In this paper, behavioral-based detection powered by machine learning is introduced. As the result, detection ratio is dramatically improved by comparison with traditional detection.
Needless to say that malware detection is getting harder today. Everybody knows signature-based detection reaches its limit, so that most anti-virus vendors use heuristic, behavioral and reputation-based detections altogether. About targeted attack, basically attackers use undetectable malware, so that reputation-based detection doesn't work well because it needs other victims beforehand. And it is a fact that detection ratio is not enough though we use heuristic and behavioral-based detections. In our research using the Metascan, average detection ratio of newest malware by most anti-virus scanner is about 30 %( the best is about 60 %).
By the way, heuristic and behavioral-based detections are developed by knowledge and experience of malware analyst. For example, most analysts know that following features are indicator that those programs are malicious.
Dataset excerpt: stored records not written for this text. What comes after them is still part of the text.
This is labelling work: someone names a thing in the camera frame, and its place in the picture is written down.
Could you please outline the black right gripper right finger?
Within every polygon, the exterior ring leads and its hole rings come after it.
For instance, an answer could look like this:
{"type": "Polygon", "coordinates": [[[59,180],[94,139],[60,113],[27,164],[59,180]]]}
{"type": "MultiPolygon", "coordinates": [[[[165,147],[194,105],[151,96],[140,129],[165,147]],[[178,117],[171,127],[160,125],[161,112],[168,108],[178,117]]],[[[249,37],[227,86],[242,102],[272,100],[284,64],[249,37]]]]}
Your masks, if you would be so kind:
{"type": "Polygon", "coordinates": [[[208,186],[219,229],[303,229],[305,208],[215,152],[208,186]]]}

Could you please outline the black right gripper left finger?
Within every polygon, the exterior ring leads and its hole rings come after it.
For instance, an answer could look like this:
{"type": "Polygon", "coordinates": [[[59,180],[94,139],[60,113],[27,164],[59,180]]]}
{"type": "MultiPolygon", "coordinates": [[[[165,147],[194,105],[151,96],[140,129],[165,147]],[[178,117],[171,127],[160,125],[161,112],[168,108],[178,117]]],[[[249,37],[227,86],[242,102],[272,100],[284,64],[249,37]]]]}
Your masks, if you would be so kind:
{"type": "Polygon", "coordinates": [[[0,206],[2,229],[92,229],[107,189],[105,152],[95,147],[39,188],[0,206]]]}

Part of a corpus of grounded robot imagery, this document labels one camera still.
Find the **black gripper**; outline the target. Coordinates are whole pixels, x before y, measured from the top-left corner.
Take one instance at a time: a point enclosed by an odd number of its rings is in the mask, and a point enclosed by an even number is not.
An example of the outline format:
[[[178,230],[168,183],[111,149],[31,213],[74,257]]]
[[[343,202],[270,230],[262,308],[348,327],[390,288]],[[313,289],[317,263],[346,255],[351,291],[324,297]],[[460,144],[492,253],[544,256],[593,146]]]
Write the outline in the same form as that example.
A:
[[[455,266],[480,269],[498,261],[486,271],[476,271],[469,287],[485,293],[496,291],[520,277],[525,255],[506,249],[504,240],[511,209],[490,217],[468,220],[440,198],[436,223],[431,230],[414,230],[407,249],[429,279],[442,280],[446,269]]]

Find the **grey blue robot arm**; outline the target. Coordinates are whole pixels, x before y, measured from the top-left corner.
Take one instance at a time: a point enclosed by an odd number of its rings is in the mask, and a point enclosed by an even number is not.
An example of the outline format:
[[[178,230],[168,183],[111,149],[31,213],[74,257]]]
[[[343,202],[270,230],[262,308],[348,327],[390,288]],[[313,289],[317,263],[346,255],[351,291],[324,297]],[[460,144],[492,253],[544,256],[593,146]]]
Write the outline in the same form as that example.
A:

- A file imports VirtualAlloc, VirtualProtect and LoadLibrary only and has a strange section name
- An entry point that does not fall within declared text or code section
- Creating remote threads into a legitimate process like explore.exe
- After unpacking, calling OpenMutex and CreateMutex to avoid multiple infections
- Register itself to auto start extension points like services and registry
- Creating a .bat file and try to delete own itself through executing the file with cmd.exe
- Setting global hook to capture keystroke using SetWindowsHookEx
Heuristic and behavioral-based detections are developed based on those pre-determined features like above. Analysts are finding those features day by day. But, this kind of work is not appropriate for human. Therefore we classified programs as malware or benign by machine learning through dynamic analysis results. Thereby, detection ratio is dramatically improved and we could recognize that which features are strongly related to malware by numeric score. And then, we could find the features which we’ve never found by this method. Finally, the outlook and challenges of this method will be tackled.